# Homemade Compost Tea Brewery - by M.E.



## MercyEternity (Aug 29, 2008)

Hello everyone! I have been interested in brewing my own compost tea and have watched a few videos along with reading some articles. Basically what I have compiled so far is that the motion of air keeps the solution of water and compost cycling, sort of like stirring, while adding oxygen in the water to promote "good" bacteria to breathe and multiply. I assume because they are organisms that they need oxygen??? Not sure but I have also heard that molasses is food for them so that they grow and activate. Although at what temperature do they become inert? I keep my tea in the fridge to prevent spoil and mold. If anybody can enlighten me then much appreciation will be due.

This is my homemade tea brewery and it works rather well. I was inspired by a YouTube video and made my own personal adjustments; it is not a far reach from the original. Here are the materials and work tools;


1) PVC pipe (as wide as the center of your vessel with efficient room on the sides and as long as need be to stay visible within reach).

2) Cap that fits both the bottom and top. In my case I used a rubber flat bottom piece to stay in place and a rounded cap.

3) An aquarium bubbler for however many gallons you need along with the tubing that fits.

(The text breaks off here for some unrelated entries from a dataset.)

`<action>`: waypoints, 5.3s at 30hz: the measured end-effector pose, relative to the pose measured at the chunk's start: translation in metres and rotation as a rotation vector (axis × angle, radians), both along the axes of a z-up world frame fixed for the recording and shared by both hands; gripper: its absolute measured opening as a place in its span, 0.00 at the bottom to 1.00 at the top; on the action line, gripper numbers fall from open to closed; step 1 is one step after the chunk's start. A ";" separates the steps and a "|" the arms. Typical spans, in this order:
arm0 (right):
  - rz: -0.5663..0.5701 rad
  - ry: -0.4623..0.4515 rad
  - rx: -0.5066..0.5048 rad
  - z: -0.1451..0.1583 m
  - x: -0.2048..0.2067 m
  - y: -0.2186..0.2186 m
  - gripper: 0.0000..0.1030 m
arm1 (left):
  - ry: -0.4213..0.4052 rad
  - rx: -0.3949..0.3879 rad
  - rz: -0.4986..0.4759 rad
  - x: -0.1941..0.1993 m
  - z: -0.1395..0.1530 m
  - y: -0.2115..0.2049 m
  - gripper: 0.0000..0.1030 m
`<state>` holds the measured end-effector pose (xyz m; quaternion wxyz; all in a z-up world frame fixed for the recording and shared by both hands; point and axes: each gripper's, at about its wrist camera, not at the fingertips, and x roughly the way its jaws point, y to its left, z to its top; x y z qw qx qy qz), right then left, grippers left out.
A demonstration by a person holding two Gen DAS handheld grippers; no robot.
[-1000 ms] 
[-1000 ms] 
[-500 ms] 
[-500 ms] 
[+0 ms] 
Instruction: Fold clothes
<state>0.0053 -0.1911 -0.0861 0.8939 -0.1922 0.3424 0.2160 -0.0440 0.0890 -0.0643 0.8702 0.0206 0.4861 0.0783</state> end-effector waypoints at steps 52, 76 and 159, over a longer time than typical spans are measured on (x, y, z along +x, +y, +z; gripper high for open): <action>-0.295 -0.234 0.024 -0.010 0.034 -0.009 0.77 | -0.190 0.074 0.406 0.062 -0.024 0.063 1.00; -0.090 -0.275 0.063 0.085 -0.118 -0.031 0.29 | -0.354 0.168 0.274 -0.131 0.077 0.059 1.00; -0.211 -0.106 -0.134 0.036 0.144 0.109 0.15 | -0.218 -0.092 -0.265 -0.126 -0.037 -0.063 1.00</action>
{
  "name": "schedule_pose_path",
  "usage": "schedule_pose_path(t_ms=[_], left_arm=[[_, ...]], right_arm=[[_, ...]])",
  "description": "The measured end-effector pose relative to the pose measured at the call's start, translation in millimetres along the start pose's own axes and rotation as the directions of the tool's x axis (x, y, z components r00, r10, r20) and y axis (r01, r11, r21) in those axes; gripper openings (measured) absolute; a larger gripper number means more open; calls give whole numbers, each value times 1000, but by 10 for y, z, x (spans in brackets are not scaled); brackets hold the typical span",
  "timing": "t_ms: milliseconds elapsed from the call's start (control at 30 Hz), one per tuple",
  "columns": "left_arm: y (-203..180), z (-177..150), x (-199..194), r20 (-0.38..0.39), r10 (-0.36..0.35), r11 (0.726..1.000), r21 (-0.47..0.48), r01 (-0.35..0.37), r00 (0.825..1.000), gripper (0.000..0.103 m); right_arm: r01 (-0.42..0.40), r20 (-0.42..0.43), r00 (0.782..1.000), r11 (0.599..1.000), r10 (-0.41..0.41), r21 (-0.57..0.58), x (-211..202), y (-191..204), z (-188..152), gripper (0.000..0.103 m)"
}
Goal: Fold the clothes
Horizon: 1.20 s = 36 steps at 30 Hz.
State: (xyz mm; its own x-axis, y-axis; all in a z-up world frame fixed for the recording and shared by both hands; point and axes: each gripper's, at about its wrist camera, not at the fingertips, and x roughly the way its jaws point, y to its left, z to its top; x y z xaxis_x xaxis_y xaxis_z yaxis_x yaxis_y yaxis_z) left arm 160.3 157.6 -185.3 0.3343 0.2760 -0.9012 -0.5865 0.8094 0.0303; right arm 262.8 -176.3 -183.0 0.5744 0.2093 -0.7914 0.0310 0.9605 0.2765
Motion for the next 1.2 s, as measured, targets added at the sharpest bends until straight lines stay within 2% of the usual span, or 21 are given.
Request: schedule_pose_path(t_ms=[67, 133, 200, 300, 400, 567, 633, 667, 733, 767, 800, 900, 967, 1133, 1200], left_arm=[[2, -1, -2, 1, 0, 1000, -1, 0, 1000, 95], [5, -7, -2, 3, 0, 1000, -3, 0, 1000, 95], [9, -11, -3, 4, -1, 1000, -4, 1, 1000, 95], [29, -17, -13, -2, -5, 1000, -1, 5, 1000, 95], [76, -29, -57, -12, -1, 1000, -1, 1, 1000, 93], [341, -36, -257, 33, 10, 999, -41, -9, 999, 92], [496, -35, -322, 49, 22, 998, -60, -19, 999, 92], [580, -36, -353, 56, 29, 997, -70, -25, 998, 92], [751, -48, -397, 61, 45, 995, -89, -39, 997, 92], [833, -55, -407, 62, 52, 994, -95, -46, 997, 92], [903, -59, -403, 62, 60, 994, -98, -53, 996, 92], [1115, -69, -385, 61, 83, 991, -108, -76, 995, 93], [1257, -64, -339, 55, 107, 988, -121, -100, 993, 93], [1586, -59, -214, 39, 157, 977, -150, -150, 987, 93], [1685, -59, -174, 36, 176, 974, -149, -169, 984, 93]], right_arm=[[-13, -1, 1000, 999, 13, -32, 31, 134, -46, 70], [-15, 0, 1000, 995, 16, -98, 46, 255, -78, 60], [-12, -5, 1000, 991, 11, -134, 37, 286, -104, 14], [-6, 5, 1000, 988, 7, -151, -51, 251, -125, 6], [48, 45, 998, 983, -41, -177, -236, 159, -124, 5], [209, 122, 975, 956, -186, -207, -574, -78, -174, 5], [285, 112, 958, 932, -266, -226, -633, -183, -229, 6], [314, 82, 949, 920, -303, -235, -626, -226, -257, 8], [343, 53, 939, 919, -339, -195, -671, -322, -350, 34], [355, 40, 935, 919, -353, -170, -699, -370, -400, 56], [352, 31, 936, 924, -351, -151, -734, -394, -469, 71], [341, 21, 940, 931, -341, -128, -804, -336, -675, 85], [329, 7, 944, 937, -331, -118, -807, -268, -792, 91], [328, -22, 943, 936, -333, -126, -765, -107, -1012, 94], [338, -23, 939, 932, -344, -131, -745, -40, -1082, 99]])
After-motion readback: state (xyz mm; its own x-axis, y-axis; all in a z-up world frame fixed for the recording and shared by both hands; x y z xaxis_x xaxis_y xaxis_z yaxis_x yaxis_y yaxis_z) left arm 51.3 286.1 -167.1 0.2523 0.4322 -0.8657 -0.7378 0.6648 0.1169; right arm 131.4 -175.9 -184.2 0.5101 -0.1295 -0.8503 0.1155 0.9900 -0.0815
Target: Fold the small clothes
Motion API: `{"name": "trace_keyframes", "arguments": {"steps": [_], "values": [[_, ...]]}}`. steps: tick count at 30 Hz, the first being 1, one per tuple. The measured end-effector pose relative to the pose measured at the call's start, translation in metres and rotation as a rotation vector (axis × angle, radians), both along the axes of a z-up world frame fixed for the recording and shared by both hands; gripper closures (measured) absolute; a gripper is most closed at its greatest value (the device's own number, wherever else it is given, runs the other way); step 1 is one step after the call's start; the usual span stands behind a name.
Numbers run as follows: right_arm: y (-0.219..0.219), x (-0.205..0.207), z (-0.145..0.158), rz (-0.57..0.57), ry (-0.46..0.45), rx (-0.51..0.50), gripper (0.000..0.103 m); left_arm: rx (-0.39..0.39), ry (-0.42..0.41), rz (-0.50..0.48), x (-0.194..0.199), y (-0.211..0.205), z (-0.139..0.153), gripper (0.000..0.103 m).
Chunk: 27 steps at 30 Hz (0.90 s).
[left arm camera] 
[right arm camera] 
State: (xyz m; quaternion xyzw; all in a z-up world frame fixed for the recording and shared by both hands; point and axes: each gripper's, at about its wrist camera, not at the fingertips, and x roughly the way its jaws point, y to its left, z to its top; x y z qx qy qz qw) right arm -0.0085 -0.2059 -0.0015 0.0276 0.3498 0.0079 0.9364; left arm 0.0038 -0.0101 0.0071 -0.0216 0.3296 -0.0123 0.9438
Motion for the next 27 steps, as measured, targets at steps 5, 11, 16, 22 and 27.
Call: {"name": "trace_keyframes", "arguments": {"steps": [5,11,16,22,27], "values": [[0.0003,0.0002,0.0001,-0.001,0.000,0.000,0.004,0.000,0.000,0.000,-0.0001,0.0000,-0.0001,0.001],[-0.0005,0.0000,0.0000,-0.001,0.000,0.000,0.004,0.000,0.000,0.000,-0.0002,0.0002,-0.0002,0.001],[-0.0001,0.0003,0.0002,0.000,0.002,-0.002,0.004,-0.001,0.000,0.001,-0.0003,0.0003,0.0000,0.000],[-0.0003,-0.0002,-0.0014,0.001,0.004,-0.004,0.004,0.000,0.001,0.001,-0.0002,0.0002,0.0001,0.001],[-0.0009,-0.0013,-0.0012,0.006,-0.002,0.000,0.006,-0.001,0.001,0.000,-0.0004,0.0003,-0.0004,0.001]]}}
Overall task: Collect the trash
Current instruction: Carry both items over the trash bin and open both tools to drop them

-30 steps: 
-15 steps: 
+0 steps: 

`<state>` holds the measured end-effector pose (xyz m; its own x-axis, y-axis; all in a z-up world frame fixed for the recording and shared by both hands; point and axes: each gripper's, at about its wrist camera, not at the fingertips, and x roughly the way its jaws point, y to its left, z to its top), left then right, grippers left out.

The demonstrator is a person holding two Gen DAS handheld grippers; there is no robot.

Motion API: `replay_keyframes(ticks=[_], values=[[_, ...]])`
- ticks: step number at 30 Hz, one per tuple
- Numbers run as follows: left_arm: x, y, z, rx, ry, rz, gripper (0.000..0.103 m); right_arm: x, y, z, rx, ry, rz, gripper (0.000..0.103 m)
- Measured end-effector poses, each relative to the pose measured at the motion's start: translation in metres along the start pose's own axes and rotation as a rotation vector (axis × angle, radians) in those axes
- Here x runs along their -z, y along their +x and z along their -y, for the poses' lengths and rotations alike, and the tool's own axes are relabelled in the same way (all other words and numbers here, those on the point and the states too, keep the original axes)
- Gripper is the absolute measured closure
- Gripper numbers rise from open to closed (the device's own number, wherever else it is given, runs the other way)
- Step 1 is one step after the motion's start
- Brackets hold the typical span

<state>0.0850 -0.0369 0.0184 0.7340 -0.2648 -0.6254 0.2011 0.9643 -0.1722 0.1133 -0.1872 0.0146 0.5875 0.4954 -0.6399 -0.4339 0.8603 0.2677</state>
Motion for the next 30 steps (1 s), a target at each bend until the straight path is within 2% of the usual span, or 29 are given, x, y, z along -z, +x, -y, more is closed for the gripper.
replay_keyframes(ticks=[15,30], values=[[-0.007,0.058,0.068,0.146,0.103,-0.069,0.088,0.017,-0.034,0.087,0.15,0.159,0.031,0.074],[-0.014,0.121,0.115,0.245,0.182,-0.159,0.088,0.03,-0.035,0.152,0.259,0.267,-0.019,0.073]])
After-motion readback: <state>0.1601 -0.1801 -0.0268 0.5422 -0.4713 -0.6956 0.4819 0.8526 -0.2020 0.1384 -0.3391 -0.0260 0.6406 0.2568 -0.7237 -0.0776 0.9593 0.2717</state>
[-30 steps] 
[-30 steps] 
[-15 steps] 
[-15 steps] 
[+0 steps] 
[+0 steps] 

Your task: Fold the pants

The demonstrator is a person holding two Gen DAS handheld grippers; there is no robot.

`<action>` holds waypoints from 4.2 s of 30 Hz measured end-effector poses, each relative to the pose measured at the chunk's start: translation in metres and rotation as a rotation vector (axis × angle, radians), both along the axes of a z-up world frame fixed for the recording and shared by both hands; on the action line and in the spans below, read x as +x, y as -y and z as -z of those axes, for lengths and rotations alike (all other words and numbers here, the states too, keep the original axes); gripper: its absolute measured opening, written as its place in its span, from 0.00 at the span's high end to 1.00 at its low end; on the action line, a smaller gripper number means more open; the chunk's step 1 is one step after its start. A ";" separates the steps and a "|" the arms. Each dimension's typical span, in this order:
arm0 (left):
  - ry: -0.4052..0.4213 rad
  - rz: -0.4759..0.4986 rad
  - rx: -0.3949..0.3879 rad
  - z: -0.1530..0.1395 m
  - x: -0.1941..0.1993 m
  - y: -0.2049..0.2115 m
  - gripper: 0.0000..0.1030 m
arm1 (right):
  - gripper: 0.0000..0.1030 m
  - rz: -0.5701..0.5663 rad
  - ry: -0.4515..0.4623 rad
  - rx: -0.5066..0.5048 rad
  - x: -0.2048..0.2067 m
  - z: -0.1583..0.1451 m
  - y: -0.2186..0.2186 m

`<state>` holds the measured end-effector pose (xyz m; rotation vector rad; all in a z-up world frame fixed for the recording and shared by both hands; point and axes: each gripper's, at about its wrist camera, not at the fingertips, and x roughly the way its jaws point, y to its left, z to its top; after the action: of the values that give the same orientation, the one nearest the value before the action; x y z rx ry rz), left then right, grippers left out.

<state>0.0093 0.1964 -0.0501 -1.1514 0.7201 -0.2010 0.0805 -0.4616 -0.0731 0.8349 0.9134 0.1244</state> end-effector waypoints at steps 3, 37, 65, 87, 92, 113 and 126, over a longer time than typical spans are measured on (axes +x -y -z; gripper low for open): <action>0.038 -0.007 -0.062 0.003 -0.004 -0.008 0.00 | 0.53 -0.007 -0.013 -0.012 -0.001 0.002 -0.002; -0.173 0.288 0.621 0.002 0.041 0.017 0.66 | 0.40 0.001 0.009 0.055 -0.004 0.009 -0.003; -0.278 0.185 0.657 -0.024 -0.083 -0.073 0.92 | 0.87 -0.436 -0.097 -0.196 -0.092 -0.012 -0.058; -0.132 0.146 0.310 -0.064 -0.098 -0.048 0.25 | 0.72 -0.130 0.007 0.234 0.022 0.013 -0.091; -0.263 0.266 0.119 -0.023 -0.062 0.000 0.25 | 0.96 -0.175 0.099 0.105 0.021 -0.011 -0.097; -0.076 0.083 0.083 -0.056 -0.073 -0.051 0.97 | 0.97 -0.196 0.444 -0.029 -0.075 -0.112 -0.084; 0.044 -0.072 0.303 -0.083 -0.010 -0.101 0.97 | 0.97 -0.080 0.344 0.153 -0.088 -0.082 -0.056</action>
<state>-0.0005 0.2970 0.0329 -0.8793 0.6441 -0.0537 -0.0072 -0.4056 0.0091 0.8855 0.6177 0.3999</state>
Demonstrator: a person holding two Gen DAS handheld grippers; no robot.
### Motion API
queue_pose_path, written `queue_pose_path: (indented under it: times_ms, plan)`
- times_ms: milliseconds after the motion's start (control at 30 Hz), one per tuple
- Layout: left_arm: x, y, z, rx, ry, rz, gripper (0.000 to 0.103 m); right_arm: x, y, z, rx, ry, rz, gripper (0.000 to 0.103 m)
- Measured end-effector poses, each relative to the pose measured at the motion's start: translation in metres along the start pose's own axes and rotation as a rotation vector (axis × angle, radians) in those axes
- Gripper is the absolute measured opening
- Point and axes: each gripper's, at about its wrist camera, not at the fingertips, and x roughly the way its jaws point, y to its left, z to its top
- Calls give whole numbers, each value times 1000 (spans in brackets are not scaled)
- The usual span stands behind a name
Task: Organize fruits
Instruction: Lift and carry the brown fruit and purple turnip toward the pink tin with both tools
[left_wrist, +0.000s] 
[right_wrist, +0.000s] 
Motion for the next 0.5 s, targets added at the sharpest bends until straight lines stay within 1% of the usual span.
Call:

4) A pack of very inexpensive ladies knee or thigh high nylon stockings to perform as filters.


As for the tools;

1) A drill with interchangeable bits to suit your needs.

2) A large metal file.


I drilled several holes into the portion of the PVC pipe that I am using. I also used acetone to remove the paint and barcode. I filed the inside to make it smooth and removed as much rough excess plastic I could by re-drilling the holes or peeling by hand. I then measured the hose from the aquarium pump and drilled a hole below the center middle of the bottom cap for the hose to fit inside. I placed the PVC pipe inside the nylon stocking with the closed portion (of the stocking) on the bottom and the open on top. I then fit the pvc pipe with the filter enclosed around it, into the bottom cap with the hose, loose but snug. I measured the amount of compost I wanted to brew and sifted it into the filtered pvc pipe. I tied the stocking into a loose knot then placed the top cap on loose but snug. I poured the amount of steeping water that I wished to use around the sides of the vessel as not to disturb the compost in the pipe and then plugged in the aquarium bubbler. The inside of the pipe is very active and is seeping out compost quickly. The bubbling sound is quite pleasant and relaxing. I originally tried to use the hose with an airstone but it did not work for some reason so I took it off. I eventually want to add another bubbler for the water outside of the pipe. 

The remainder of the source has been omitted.